# Surveys, Journalists and TV Auditions - Yes or No?



## Lorian (Apr 9, 2003)

*Should we allow Media/Researcher help requests?*​
Yes 1275.00%No425.00%


----------



## Lorian (Apr 9, 2003)

Several times a week I get emailed by people wanting to quiz you guys for their own study, show, publication etc.
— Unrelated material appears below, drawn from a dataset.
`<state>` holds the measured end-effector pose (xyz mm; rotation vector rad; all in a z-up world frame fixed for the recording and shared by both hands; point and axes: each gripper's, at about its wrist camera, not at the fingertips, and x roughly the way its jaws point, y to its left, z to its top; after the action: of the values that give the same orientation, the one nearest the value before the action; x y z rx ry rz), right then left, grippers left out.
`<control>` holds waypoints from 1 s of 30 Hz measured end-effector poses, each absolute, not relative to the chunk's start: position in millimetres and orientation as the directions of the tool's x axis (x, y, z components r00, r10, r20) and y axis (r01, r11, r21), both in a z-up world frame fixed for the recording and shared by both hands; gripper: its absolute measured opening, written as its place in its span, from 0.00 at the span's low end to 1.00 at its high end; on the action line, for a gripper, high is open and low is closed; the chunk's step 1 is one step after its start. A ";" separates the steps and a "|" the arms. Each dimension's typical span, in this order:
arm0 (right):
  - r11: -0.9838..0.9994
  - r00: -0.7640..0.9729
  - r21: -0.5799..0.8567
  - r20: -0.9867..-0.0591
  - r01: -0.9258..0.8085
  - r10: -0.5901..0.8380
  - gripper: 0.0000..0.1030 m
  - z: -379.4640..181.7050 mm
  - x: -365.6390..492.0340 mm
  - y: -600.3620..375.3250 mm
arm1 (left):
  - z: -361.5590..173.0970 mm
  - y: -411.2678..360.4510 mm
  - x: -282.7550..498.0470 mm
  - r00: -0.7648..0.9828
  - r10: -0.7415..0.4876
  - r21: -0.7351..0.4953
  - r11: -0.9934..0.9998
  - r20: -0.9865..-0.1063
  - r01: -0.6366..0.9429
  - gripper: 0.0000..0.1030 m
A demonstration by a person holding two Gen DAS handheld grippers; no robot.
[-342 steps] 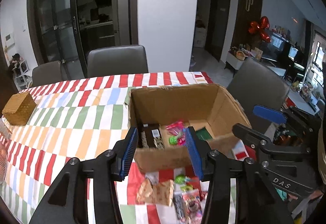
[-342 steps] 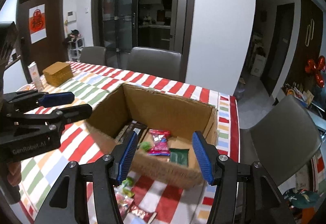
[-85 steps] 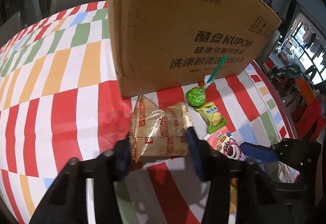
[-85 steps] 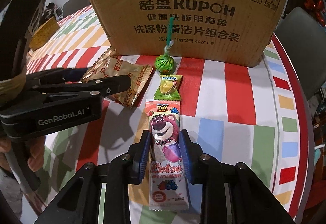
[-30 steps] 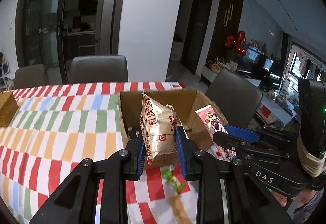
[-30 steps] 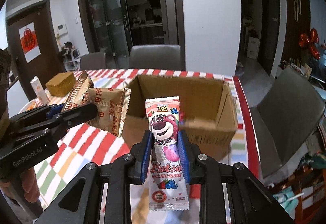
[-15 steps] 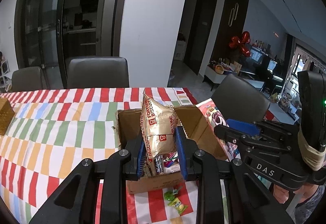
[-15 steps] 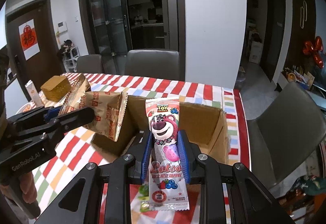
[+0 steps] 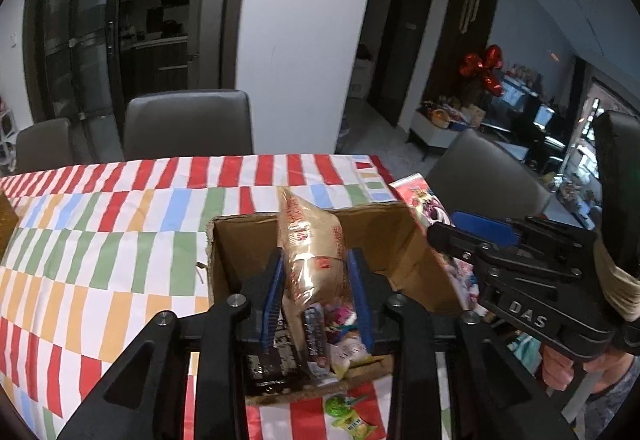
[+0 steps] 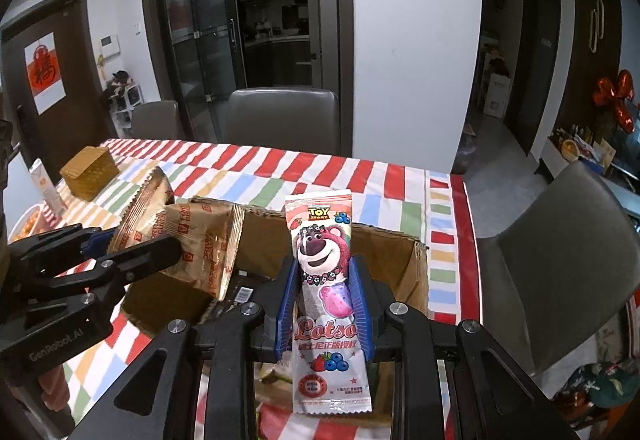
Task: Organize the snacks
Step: 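Carry both snacks over the box and open both tools to drop them, then move both tools back toward the last two candies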
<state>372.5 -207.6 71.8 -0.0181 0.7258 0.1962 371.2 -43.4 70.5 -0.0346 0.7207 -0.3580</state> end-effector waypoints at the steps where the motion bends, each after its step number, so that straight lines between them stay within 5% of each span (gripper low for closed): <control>1: 0.982 0.731 0.055 -0.661 -0.180 0.171 0.38 70.4 372.4 -208.8 | 68.9 -43.0 372.8 0.692 -0.322 -0.149 0.943 -0.646 0.299 0.43; 3: 0.985 0.735 0.062 -0.658 -0.161 0.162 0.48 68.5 372.1 -212.8 | 66.5 -41.0 373.8 0.690 -0.311 -0.150 0.947 -0.653 0.285 0.49; 18: 0.982 0.774 0.019 -0.612 -0.190 0.162 0.48 70.7 301.9 -198.0 | 70.5 -34.3 298.3 0.721 -0.306 -0.051 0.934 -0.622 0.353 0.53; 30: 0.965 0.698 0.021 -0.687 -0.262 0.204 0.48 33.9 263.6 -168.7 | 37.8 -17.2 256.9 0.685 -0.281 -0.021 0.932 -0.673 0.362 0.55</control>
<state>263.6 -168.7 33.9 -0.0810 0.7551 0.2605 256.9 -17.1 37.8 0.1172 0.7332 -0.3611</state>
At the moment I have people who want:


Applicants for a new dating show on Sky

People to talk about gym addiction for a national newspaper article

Someone wanting to post their survey researching the effect of supplement packaging on perceptions

Someone from the Sunday Times wanting to talk confidentially with people who have used Melanotan


Now, my question is do you want these kind of threads on UK-Muscle or should they all just be blocked?


----------



## JANIKvonD (Jul 7, 2011)

yup. can only speed up my rise to fame


----------



## Conscript (Sep 5, 2010)

Yes, as I've said it before already - I'M A NOSEY BARSTEWARD!!


----------



## barsnack (Mar 12, 2011)

cant do any harm so why not...and for the dating show, does it matter that im ugly and hit women


----------



## Rob68 (Sep 16, 2008)

No

Its the media it will be twisted out of context in some way or another then lead to all sorts of rubbish arguments etc on here

JMO


----------



## Redbeard85 (Mar 26, 2011)

Go for it...gives people an opportunity they may have been looking for...like JANIKvonD up there, lol!!


----------



## Mitch. (Jul 26, 2011)

I don't see an issue.

It's like the general conversation issue. If you don't like the look of the thread or topic, don't open it.

Those who want to take part in the threads can.
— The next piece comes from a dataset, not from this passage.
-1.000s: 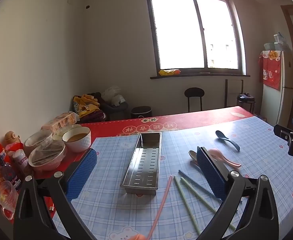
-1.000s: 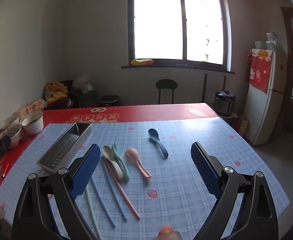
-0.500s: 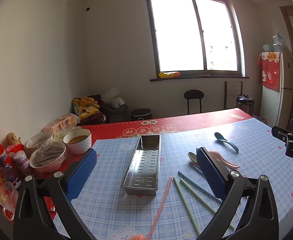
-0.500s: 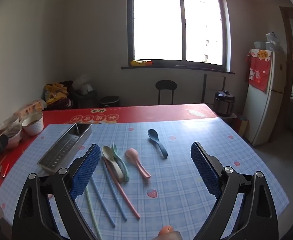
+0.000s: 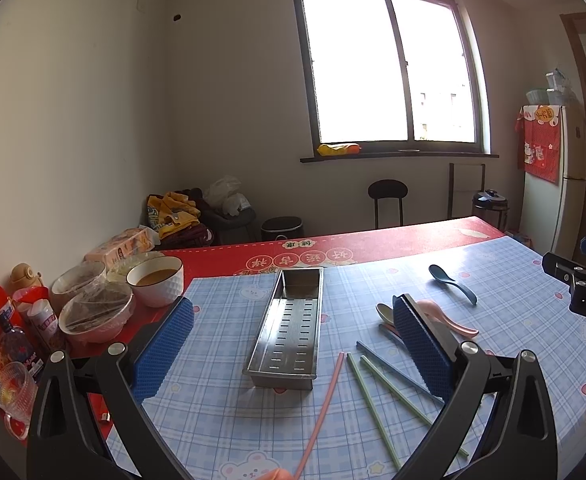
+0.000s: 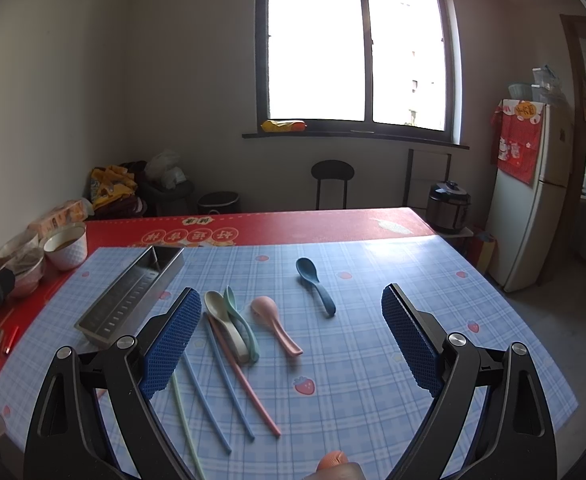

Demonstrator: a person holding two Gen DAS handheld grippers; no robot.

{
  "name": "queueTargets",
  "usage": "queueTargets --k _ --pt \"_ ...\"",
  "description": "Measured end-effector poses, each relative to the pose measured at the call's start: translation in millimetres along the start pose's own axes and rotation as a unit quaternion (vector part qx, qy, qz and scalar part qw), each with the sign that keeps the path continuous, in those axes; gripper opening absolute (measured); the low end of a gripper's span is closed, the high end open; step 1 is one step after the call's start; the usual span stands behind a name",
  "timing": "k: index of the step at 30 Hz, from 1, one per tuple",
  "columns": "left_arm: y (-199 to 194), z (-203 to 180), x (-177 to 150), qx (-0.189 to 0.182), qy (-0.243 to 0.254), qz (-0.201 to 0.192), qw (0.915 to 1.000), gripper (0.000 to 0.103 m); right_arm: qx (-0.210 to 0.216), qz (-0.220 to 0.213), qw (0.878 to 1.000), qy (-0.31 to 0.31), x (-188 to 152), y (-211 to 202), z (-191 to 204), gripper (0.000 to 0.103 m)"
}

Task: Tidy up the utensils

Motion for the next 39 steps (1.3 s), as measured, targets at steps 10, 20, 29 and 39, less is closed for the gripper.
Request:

None of those are issues on steroids so it isn't a chance to blast the forum. The study on supplement packaging is probably just a marketing student. My gf just did some research and a paper on tanning products (fake bake etc) packaging and men.

I'm for it.


----------



## JANIKvonD (Jul 7, 2011)

aye center spread for playgirl


----------



## Guest (Sep 1, 2011)

No such thing as bad press ....

Release the hounds 

Especially the Sky program, someone like monsterballs would be perfect for that !!


----------



## Conscript (Sep 5, 2010)




----------



## NoGutsNoGlory (Jun 11, 2009)

The sensible, well respected members won't want to appear on TV/be interviewed.

It's the bellends that are going to end up on "so my arms exploded" on channel 5.

Why risk it?


----------



## NoGutsNoGlory (Jun 11, 2009)

Mitch6689 said:


> I don't see an issue.
> 
> It's like the general conversation issue. If you don't like the look of the thread or topic, don't open it.
> 
> ...


Thin end of the wedge.

These might not be about steroids but in future they might be.


----------



## Hera (May 6, 2011)

Rob68 said:


> No
> 
> Its the media it will be twisted out of context in some way or another then lead to all sorts of rubbish arguments etc on here
> 
> JMO


But don't these debates already happen anyway? The media already twists things with or without UK-M members' involvement and if disclosed information for publication isn't going to be confidential then people can choose not disclose information/opinions. At least some of these interview requests will give people the opportunity to counter any misconceptions.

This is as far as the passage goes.